Print only the lines below, from the very first to the one containing "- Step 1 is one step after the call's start", exactly as they stand. Do not print pictures.
Collected data section start
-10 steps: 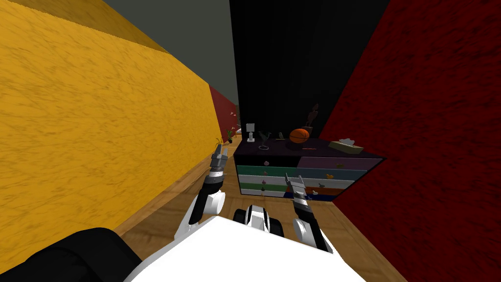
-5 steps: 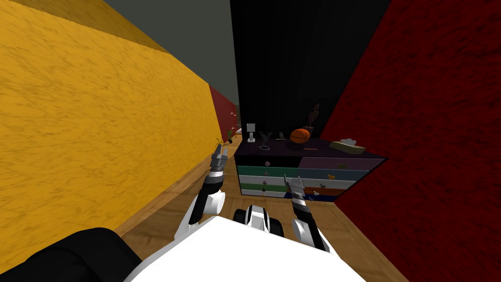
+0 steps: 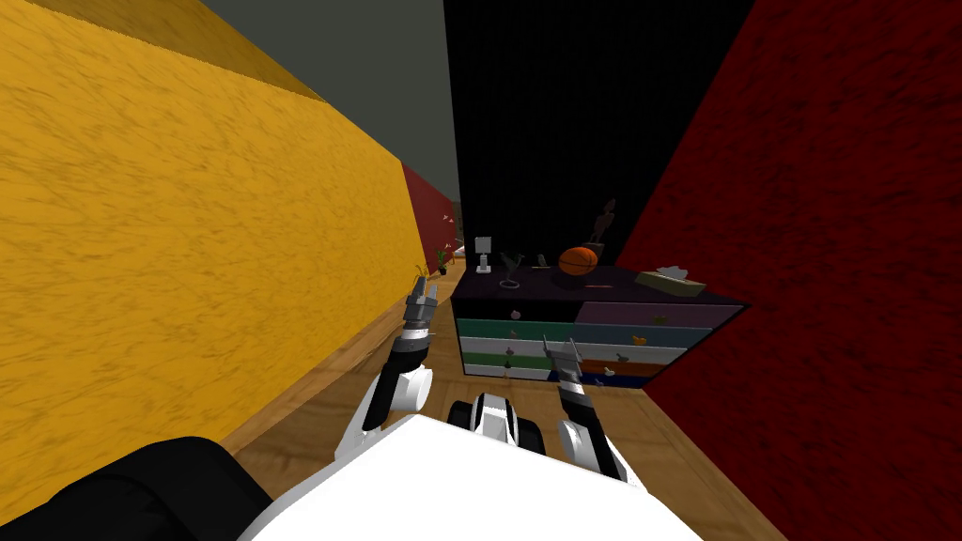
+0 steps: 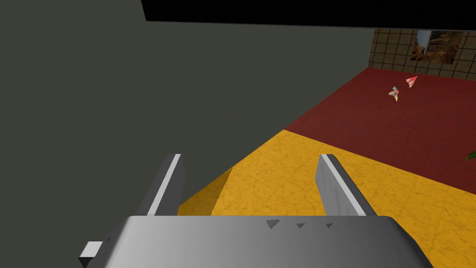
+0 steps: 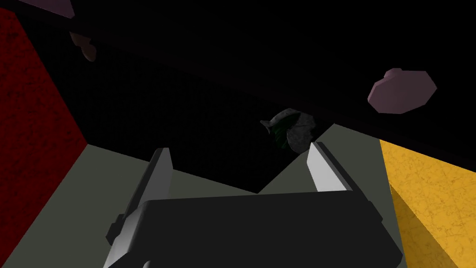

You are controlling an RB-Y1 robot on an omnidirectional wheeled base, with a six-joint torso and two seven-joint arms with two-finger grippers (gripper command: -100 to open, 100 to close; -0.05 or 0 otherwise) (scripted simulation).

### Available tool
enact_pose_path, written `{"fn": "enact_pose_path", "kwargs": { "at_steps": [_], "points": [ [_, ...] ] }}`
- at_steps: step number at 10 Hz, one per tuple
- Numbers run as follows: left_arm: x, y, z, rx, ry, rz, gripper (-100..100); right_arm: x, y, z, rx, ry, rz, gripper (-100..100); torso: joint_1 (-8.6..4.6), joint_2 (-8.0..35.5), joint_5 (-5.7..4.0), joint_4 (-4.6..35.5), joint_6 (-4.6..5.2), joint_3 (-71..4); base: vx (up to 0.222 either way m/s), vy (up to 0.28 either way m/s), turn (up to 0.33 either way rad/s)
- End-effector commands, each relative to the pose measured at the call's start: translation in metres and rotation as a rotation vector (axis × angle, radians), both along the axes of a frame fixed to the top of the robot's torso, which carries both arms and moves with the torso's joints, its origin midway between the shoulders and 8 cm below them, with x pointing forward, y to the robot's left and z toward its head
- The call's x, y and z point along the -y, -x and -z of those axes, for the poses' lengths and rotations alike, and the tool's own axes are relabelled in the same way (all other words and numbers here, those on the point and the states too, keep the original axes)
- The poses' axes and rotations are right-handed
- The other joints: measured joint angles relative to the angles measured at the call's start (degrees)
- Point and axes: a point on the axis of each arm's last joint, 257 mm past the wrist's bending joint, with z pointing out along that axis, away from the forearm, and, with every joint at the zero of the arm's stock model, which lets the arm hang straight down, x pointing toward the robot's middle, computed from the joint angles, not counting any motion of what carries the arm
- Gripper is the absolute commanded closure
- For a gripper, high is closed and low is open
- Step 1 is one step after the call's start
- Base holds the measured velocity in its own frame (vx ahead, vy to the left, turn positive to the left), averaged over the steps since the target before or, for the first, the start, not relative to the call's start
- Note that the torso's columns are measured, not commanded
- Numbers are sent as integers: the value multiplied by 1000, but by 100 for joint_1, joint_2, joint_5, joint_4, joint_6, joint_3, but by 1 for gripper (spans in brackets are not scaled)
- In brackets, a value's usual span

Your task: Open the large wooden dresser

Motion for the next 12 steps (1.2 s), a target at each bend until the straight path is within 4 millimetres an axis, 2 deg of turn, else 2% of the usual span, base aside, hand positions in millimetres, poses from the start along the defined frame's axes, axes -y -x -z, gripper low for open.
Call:
{"fn": "enact_pose_path", "kwargs": {
  "at_steps": [1, 12],
  "points": [
    [0, 0, 0, 0, 0, 0, 0, -4, 0, 9, -11, 83, 24, -100, 0, 2, 1, 0, 1, 0, 15, 40, 4],
    [0, 0, 0, 0, 0, 0, 0, -18, -3, 29, -33, 386, 105, -100, 0, -1, 1, 0, 0, 0, 22, 30, 5]
  ]
}}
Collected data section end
#### [Problem solution]
-10 steps: 
-5 steps: 
+0 steps: 
+0 steps: 
+0 steps: 

You are controlling an RB-Y1 robot on an omnidirectional wheeled base, with a six-joint torso and two seven-joint arms with two-finger grippers (gripper command: -100 to open, 100 to close; -0.05 or 0 otherwise) (scripted simulation).

### Available tool
enact_pose_path, written `{"fn": "enact_pose_path", "kwargs": { "at_steps": [_], "points": [ [_, ...] ] }}`
- at_steps: step number at 10 Hz, one per tuple
- Numbers run as follows: left_arm: x, y, z, rx, ry, rz, gripper (-100..100); right_arm: x, y, z, rx, ry, rz, gripper (-100..100); torso: joint_1 (-8.6..4.6), joint_2 (-8.0..35.5), joint_5 (-5.7..4.0), joint_4 (-4.6..35.5), joint_6 (-4.6..5.2), joint_3 (-71..4); base: vx (up to 0.222 either way m/s), vy (up to 0.28 either way m/s), turn (up to 0.33 either way rad/s)
- End-effector commands, each relative to the pose measured at the call's start: translation in metres and rotation as a rotation vector (axis × angle, radians), both along the axes of a frame fixed to the top of the robot's torso, which carries both arms and moves with the torso's joints, its origin midway between the shoulders and 8 cm below them, with x pointing forward, y to the robot's left and z toward its head
- The call's x, y and z point along the -y, -x and -z of those axes, for the poses' lengths and rotations alike, and the tool's own axes are relabelled in the same way (all other words and numbers here, those on the point and the states too, keep the original axes)
- The poses' axes and rotations are right-handed
- The other joints: measured joint angles relative to the angles measured at the call's start (degrees)
- Point and axes: a point on the axis of each arm's last joint, 257 mm past the wrist's bending joint, with z pointing out along that axis, away from the forearm, and, with every joint at the zero of the arm's stock model, which lets the arm hang straight down, x pointing toward the robot's middle, computed from the joint angles, not counting any motion of what carries the arm
- Gripper is the absolute commanded closure
- For a gripper, high is closed and low is open
- Step 1 is one step after the call's start

Nothing further is required of the output.